TRY IT –
What you return must match the entries exactly, except that the pictures are gone.

Records contained in a dataset:
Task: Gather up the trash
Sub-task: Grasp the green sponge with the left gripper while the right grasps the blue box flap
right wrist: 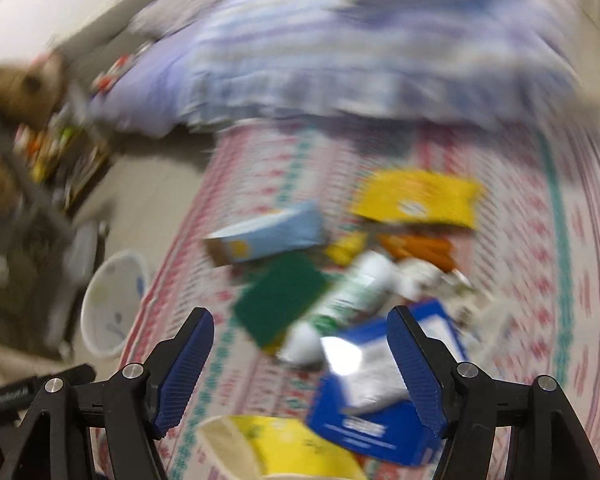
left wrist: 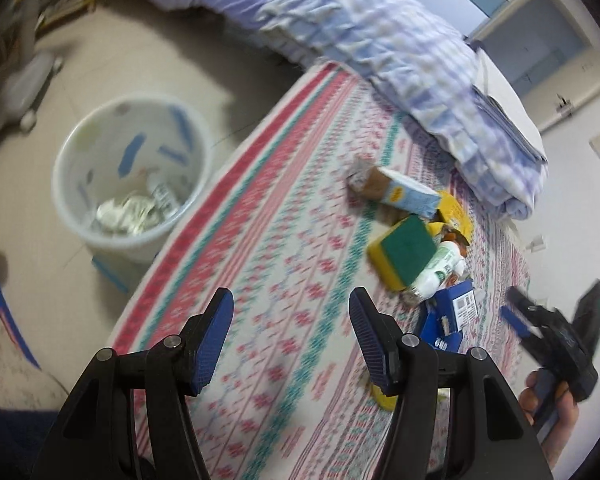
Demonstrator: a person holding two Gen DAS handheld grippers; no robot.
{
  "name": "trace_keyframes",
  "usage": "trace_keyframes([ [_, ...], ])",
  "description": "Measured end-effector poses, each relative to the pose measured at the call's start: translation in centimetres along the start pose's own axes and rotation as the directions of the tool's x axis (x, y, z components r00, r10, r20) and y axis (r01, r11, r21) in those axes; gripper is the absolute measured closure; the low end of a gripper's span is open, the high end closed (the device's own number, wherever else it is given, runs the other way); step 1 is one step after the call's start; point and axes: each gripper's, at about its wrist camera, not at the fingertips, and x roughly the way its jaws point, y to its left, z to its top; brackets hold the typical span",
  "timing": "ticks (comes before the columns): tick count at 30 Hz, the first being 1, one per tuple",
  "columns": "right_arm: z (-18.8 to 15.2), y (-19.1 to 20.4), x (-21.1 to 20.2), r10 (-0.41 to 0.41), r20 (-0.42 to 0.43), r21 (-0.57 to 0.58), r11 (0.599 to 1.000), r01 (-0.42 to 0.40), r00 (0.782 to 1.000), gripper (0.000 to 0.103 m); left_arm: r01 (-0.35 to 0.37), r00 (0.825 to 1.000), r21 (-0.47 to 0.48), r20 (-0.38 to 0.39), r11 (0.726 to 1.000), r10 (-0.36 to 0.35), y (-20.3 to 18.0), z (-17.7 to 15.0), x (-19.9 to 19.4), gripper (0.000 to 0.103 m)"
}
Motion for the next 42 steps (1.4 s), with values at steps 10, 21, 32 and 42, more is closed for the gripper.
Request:
trace_keyframes([
  [10,-3.5,-12.4,4.6,0.095,-0.138,0.561,0.828,-0.002,0.986,0.027,-0.05,0.997,0.269,-0.036,0.962,0.062,-8.4,-0.4,2.9,0.04],
  [21,-2.4,-9.9,7.6,0.123,-0.143,0.5,0.865,-0.036,0.982,0.048,-0.103,0.982,0.493,-0.089,0.864,0.168,-11.6,1.0,8.1,0.04],
  [32,-0.7,-7.1,3.4,0.128,0.012,0.375,0.919,-0.123,0.992,0.084,-0.078,0.981,0.57,-0.102,0.818,0.165,-13.6,1.0,11.0,0.037],
  [42,-0.4,-5.7,2.5,0.094,0.03,0.274,0.957,-0.099,0.995,0.084,-0.103,0.975,0.658,-0.081,0.746,0.207,-15.0,0.1,14.2,0.032],
])
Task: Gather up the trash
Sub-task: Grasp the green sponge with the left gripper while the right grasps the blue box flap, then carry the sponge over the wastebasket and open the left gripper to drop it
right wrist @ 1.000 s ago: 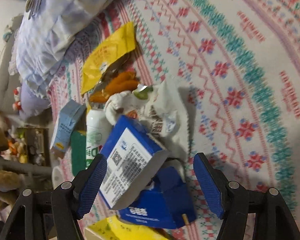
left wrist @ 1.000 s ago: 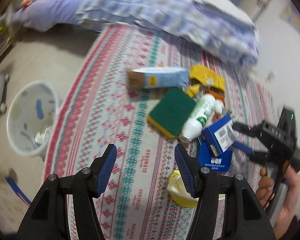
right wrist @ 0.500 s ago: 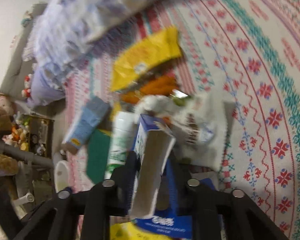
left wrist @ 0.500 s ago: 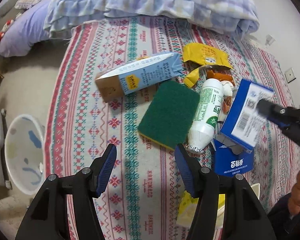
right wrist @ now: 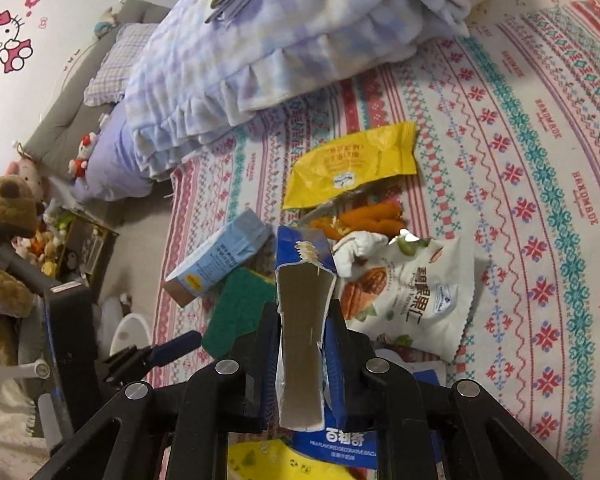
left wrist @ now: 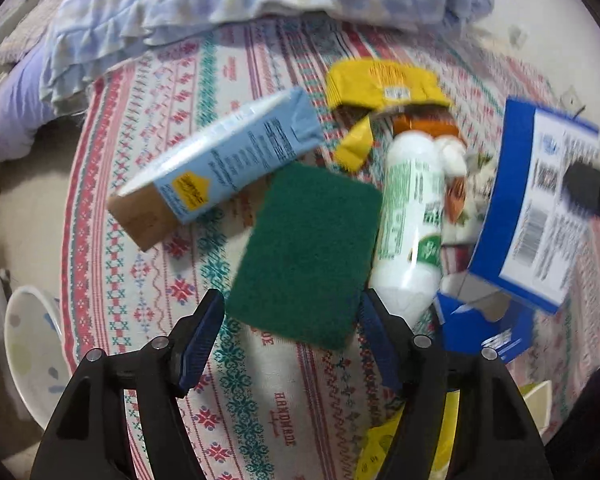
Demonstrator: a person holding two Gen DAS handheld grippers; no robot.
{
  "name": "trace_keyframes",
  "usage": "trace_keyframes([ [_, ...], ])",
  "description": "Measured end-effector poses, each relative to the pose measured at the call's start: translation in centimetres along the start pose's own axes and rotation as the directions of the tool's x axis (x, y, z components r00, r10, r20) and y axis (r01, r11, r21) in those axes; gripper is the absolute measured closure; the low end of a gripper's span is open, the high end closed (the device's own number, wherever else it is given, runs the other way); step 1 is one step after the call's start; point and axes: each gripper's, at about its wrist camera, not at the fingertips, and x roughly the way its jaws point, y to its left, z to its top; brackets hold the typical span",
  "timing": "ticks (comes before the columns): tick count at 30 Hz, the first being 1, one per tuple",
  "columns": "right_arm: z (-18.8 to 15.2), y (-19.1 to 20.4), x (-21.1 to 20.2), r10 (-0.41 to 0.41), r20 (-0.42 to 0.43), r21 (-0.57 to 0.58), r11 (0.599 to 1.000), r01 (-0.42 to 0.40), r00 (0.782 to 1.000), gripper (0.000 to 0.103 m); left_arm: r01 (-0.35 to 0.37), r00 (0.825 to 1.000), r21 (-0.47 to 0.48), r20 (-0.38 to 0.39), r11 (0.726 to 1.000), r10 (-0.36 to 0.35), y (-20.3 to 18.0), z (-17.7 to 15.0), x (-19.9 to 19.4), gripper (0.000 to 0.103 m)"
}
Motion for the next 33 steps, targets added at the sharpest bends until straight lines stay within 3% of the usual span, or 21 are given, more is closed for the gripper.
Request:
trace_keyframes([
  [1,0.0,-0.2,-0.1,-0.005,0.0,-0.004,1.0,0.005,1.0,0.084,-0.004,1.0,-0.008,0.006,1.0,0.004,0.1,0.0,0.1,0.041],
  [5,0.1,-0.4,-0.2,-0.013,-0.001,-0.017,1.0,0.013,1.0,0.084,0.056,0.998,-0.084,0.03,0.995,-0.054,1.2,-0.1,-0.5,0.047],
  [8,0.1,-0.3,-0.6,-0.012,0.01,-0.029,1.0,0.012,1.0,0.084,0.053,0.996,-0.109,0.077,0.993,-0.044,1.8,-0.2,-2.2,0.048],
  [16,0.2,0.1,-1.2,-0.015,0.029,-0.062,0.998,0.017,0.999,0.084,0.186,0.977,-0.163,0.136,0.969,-0.165,3.0,-2.2,-6.4,0.048],
  [20,0.1,0.3,-1.5,-0.016,0.042,-0.071,0.997,0.018,0.999,0.084,0.217,0.97,-0.195,0.157,0.957,-0.188,4.2,-3.8,-8.3,0.048],
  [27,-0.3,0.9,-1.9,-0.011,0.061,-0.089,0.996,0.016,0.998,0.084,0.231,0.965,-0.315,0.195,0.92,-0.176,8.9,-5.9,-10.4,0.048],
  [33,-0.7,2.4,-1.8,0.012,0.08,-0.152,0.988,0.0,0.997,0.084,0.177,0.974,-0.441,0.208,0.88,-0.092,14.2,-7.2,-11.5,0.048],
])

OUTPUT –
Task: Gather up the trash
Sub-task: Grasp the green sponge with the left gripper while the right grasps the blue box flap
right wrist: 
left wrist: 
Demonstrator: a person holding two Gen DAS handheld grippers; no robot.
{
  "name": "trace_keyframes",
  "usage": "trace_keyframes([ [_, ...], ])",
  "description": "Measured end-effector poses, each relative to the pose measured at the call's start: translation in centimetres along the start pose's own axes and rotation as the directions of the tool's x axis (x, y, z components r00, r10, r20) and y axis (r01, r11, r21) in those axes; gripper is the absolute measured closure; the low end of a gripper's span is open, the high end closed (the device's own number, wherever else it is given, runs the other way); step 1 is one step after the call's start; point and axes: each gripper's, at about its wrist camera, not at the fingertips, and x roughly the way its jaws point, y to its left, z to its top; brackets hold the typical span",
  "timing": "ticks (comes before the columns): tick count at 30 Hz, the first being 1, one per tuple",
  "columns": "right_arm: z (-18.8 to 15.2), y (-19.1 to 20.4), x (-21.1 to 20.2), r10 (-0.41 to 0.41), r20 (-0.42 to 0.43), r21 (-0.57 to 0.58), r11 (0.599 to 1.000), r01 (-0.42 to 0.40), r00 (0.782 to 1.000), gripper (0.000 to 0.103 m); left_arm: r01 (-0.35 to 0.37), r00 (0.825 to 1.000), r21 (-0.47 to 0.48), r20 (-0.38 to 0.39), r11 (0.726 to 1.000), r10 (-0.36 to 0.35), y (-20.3 to 18.0), z (-17.7 to 15.0), x (-19.9 to 19.4), gripper (0.000 to 0.103 m)"
}
Motion for the next 42 steps (1.4 s), with values at steps 10, 21, 32 and 42, more is closed for the gripper.
Request:
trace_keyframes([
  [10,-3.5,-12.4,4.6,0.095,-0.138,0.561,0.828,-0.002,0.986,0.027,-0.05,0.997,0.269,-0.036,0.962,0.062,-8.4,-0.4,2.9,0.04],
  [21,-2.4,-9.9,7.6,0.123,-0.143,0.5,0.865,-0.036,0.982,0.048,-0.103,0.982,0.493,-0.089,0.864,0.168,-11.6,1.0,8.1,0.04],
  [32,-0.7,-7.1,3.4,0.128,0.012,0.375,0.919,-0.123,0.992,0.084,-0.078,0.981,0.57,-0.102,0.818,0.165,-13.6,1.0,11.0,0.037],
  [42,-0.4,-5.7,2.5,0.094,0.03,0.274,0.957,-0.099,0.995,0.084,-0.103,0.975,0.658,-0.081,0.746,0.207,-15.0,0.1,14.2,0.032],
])
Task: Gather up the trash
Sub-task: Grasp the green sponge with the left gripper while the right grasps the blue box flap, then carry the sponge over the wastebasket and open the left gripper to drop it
right wrist @ 1.000 s ago: 
left wrist @ 1.000 s ago: 
right wrist @ 0.500 s ago: 
left wrist @ 0.500 s ago: 
right wrist @ now: 
left wrist @ now: 
Demonstrator: a person holding two Gen DAS handheld grippers; no robot.
{
  "name": "trace_keyframes",
  "usage": "trace_keyframes([ [_, ...], ])",
  "description": "Measured end-effector poses, each relative to the pose measured at the call's start: translation in centimetres along the start pose's own axes and rotation as the directions of the tool's x axis (x, y, z components r00, r10, r20) and y axis (r01, r11, r21) in those axes; gripper is the absolute measured closure; the low end of a gripper's span is open, the high end closed (the device's own number, wherever else it is given, runs the other way); step 1 is one step after the call's start; point and axes: each gripper's, at about its wrist camera, not at the fingertips, and x roughly the way its jaws point, y to its left, z to its top; brackets hold the typical span",
  "timing": "ticks (comes before the columns): tick count at 30 Hz, the first being 1, one per tuple",
  "columns": "right_arm: z (-18.8 to 15.2), y (-19.1 to 20.4), x (-21.1 to 20.2), r10 (-0.41 to 0.41), r20 (-0.42 to 0.43), r21 (-0.57 to 0.58), r11 (0.599 to 1.000), r01 (-0.42 to 0.40), r00 (0.782 to 1.000), gripper (0.000 to 0.103 m); left_arm: r01 (-0.35 to 0.37), r00 (0.825 to 1.000), r21 (-0.47 to 0.48), r20 (-0.38 to 0.39), r11 (0.726 to 1.000), r10 (-0.36 to 0.35), y (-20.3 to 18.0), z (-17.7 to 15.0), x (-19.9 to 19.4), gripper (0.000 to 0.103 m)"
}
Motion for the next 33 steps, targets added at the sharpest bends until straight lines stay within 3% of the usual span, or 21 are given, more is closed for the gripper.
Request:
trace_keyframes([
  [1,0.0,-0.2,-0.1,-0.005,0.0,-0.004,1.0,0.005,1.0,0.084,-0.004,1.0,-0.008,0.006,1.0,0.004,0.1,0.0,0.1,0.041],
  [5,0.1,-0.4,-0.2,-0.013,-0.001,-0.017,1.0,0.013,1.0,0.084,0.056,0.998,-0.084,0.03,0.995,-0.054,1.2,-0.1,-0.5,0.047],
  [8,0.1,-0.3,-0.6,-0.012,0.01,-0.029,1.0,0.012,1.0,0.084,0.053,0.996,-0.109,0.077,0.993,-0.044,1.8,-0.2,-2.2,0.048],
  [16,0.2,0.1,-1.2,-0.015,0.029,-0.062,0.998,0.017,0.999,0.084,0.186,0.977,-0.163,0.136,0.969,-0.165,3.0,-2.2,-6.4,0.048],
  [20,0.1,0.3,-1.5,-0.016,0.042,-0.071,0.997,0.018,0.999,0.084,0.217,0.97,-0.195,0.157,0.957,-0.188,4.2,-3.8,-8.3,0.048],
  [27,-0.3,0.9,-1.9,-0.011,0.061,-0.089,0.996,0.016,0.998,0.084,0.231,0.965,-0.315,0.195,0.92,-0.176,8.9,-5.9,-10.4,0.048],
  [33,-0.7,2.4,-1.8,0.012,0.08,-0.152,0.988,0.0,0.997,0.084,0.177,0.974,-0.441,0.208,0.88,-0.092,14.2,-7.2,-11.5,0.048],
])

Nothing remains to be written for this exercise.